» Task statement:
Repeat only the stretch of lines below that runs from the line with "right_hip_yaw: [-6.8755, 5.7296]" through the line with "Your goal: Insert", unaltered.

» Data records:

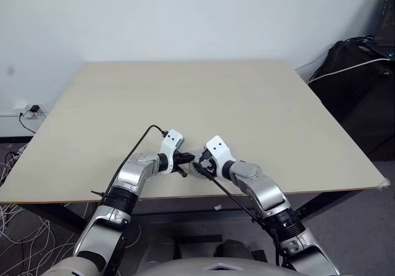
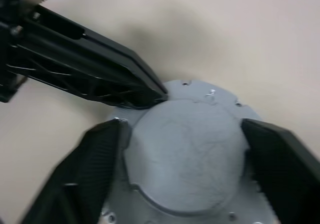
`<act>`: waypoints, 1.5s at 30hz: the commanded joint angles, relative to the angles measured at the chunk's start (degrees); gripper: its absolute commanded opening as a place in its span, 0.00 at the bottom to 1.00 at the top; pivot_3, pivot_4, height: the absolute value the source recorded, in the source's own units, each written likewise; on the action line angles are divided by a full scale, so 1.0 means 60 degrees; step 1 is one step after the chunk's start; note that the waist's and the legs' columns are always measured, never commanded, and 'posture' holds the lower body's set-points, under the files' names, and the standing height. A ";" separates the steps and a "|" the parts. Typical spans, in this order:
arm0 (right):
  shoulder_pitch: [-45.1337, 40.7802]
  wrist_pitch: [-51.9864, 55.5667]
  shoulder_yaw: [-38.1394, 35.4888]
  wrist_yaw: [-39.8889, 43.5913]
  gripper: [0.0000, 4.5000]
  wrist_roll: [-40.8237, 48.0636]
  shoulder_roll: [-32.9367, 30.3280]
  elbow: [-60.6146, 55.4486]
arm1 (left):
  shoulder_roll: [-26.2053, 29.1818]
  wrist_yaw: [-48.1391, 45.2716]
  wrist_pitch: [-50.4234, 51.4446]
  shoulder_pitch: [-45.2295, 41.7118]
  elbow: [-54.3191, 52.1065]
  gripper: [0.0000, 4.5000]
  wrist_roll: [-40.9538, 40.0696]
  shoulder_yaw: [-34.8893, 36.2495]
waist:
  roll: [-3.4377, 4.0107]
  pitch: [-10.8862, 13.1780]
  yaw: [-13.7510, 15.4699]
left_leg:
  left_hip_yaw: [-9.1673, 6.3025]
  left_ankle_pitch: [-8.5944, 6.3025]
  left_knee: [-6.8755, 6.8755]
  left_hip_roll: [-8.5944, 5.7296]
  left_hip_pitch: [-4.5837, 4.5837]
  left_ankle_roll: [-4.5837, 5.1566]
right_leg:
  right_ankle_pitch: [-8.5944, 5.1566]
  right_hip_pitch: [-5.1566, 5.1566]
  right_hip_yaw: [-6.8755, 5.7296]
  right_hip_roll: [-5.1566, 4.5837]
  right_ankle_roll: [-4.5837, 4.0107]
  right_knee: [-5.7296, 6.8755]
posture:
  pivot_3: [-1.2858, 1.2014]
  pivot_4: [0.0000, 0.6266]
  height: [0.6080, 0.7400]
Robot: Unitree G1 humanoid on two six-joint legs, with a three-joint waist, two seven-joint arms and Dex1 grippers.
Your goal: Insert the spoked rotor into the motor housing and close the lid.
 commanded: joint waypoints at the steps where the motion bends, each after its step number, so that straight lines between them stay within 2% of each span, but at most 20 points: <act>1: 0.0136 0.0098 0.0056 0.0112 0.99 0.0087 0.0053 0.0117 | -0.0031 -0.0128 0.0253 0.0063 0.0002 0.00 0.0115 -0.0315 | 0.0000 -0.0001 0.0004 | 0.0000 0.0000 0.0000 0.0000 0.0000 0.0000 | 0.0000 0.0000 0.0001 0.0000 0.0000 0.0000 | 0.52 0.00 1.00; 16: 0.0251 -0.0869 -0.0595 -0.0586 0.99 0.0063 0.0570 0.0078 | -0.0095 -0.0116 0.0253 0.0212 -0.0119 0.00 0.0051 -0.0276 | 0.0000 0.0000 0.0020 | 0.0001 0.0001 -0.0024 -0.0003 -0.0007 -0.0001 | 0.0001 -0.0009 0.0004 -0.0004 -0.0001 -0.0021 | 0.52 0.00 1.00; 28: 0.0282 -0.0813 -0.0729 0.0112 0.99 0.0361 -0.0008 -0.0216 | -0.0206 -0.0105 0.0219 0.0246 -0.0137 0.00 0.0044 -0.0285 | 0.0001 0.0000 0.0047 | 0.0001 0.0002 -0.0051 -0.0009 -0.0010 -0.0002 | 0.0003 -0.0005 0.0002 -0.0006 -0.0003 -0.0062 | 0.52 0.00 1.00; 36: 0.0440 -0.0745 -0.0964 0.1355 0.99 0.1493 -0.0252 -0.1061 | -0.0225 -0.0129 0.0270 0.0312 -0.0222 0.00 0.0055 -0.0317 | 0.0001 0.0000 0.0051 | 0.0000 0.0001 -0.0056 -0.0010 -0.0014 -0.0001 | 0.0003 -0.0005 0.0001 -0.0007 -0.0003 -0.0071 | 0.52 0.00 1.00; 45: 0.0745 -0.0140 -0.2378 0.0580 0.99 0.2777 0.0358 -0.2147 | -0.0208 -0.0141 0.0306 0.0375 -0.0278 0.00 0.0043 -0.0315 | 0.0000 0.0001 0.0120 | -0.0003 0.0001 -0.0061 -0.0014 -0.0017 -0.0001 | 0.0003 -0.0006 0.0001 -0.0012 -0.0003 -0.0078 | 0.52 0.00 1.00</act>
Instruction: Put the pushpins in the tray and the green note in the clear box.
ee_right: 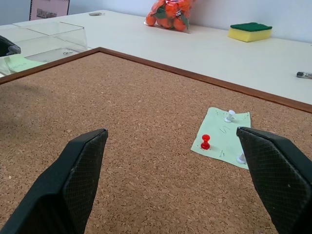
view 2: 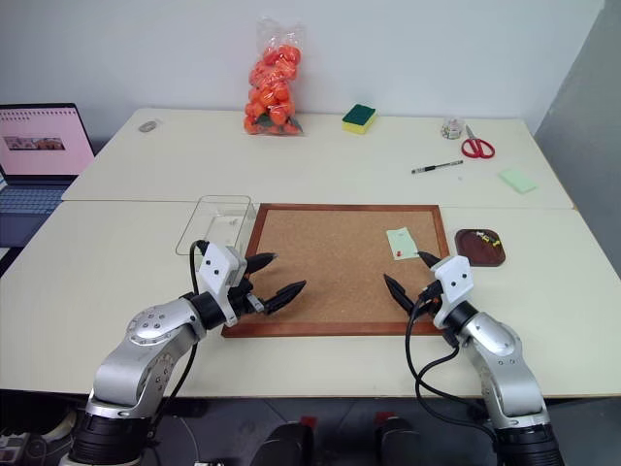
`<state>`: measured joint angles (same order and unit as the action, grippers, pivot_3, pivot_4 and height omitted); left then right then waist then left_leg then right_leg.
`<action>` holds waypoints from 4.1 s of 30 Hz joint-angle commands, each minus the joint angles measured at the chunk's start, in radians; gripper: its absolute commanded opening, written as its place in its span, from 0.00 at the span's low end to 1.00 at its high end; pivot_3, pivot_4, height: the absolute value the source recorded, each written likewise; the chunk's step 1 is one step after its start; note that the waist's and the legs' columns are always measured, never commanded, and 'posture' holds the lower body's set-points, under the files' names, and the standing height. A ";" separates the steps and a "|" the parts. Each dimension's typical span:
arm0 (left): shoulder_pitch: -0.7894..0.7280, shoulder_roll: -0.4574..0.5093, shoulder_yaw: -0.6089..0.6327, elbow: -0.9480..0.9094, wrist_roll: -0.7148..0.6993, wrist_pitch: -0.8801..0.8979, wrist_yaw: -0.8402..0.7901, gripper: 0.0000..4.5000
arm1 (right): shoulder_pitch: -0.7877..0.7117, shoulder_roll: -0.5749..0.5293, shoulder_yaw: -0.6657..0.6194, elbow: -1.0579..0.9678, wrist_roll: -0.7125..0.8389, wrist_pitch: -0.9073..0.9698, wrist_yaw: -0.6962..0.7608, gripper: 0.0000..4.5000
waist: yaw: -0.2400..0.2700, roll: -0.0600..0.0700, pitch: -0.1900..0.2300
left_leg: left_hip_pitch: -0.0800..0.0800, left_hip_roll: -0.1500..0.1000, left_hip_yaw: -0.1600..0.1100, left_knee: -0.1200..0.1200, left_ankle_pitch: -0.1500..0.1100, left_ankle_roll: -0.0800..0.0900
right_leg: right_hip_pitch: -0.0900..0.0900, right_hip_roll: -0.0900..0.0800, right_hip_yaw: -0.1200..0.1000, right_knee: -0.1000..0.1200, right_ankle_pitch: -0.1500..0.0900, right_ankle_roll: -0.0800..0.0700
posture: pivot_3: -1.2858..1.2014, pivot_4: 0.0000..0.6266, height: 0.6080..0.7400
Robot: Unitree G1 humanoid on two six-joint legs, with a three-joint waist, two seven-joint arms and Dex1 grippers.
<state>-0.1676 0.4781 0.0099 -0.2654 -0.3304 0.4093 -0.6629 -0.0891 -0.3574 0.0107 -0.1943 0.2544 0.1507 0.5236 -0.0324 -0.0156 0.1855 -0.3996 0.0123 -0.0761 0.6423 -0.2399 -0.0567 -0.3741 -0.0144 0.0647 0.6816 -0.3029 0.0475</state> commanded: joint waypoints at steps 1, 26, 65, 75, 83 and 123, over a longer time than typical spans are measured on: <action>-0.036 0.008 0.013 -0.012 -0.015 0.023 0.002 0.99 | -0.009 -0.008 -0.022 -0.037 0.001 -0.023 0.001 1.00 | 0.000 0.000 0.000 | 0.000 0.000 0.000 0.000 0.000 0.000 | 0.000 0.000 0.000 0.000 0.000 0.000 | 0.52 0.24 1.00; -0.227 -0.015 -0.087 0.114 0.026 -0.015 -0.076 0.99 | -0.219 -0.014 -0.042 -0.073 0.043 0.355 -0.130 1.00 | 0.000 0.000 0.000 | 0.000 0.000 0.000 0.001 0.000 0.000 | 0.000 0.000 0.000 0.000 0.000 0.000 | 0.52 0.24 1.00; -0.397 -0.148 -0.232 0.536 0.236 -0.134 -0.116 0.01 | -0.314 -0.002 -0.062 -0.066 0.068 0.508 -0.135 1.00 | -0.001 0.000 0.000 | -0.001 -0.001 0.000 0.000 0.000 0.000 | -0.001 0.000 0.000 0.000 0.000 0.000 | 0.52 0.24 1.00; -0.365 -0.159 -0.240 0.506 0.243 -0.115 -0.118 0.01 | -0.475 0.021 -0.043 0.182 0.059 0.530 -0.106 1.00 | -0.001 0.000 0.000 | -0.001 -0.001 0.000 0.000 0.000 0.000 | -0.001 0.000 0.000 0.000 0.000 0.000 | 0.52 0.24 1.00; -0.371 -0.179 -0.228 0.473 0.233 -0.083 -0.109 0.01 | -0.548 0.017 -0.018 0.348 0.027 0.484 -0.058 1.00 | -0.001 0.000 0.000 | -0.001 -0.001 0.000 0.000 0.000 0.000 | -0.001 0.000 0.000 0.000 0.000 0.000 | 0.52 0.24 1.00; -0.327 -0.176 -0.245 0.396 0.232 -0.044 -0.115 0.01 | -0.644 0.034 0.018 0.592 -0.082 0.329 0.009 1.00 | -0.001 0.000 0.000 | -0.001 -0.001 0.000 0.000 0.000 0.000 | -0.001 -0.001 0.000 0.000 0.000 0.000 | 0.52 0.24 1.00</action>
<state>-0.5026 0.3023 -0.2288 0.1618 -0.0952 0.3654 -0.7750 -0.6976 -0.3244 0.0392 0.3990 0.1771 0.5075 0.5231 -0.0337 -0.0155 0.1855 -0.4005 0.0110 -0.0760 0.6426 -0.2399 -0.0567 -0.3751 -0.0149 0.0643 0.6819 -0.3028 0.0474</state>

» Solution to this task:
  right_hip_yaw: [-6.8755, 5.7296]
  right_hip_roll: [-5.1566, 4.5837]
  right_ankle_roll: [-4.5837, 4.0107]
  right_knee: [-5.7296, 6.8755]
posture:
  pivot_3: [-1.2858, 1.2014]
  pivot_4: [0.0000, 0.6266]
  height: [0.6080, 0.7400]
Robot: Unitree G1 humanoid on two six-joint legs, with a three-joint waist, two seven-joint arms and Dex1 grippers.
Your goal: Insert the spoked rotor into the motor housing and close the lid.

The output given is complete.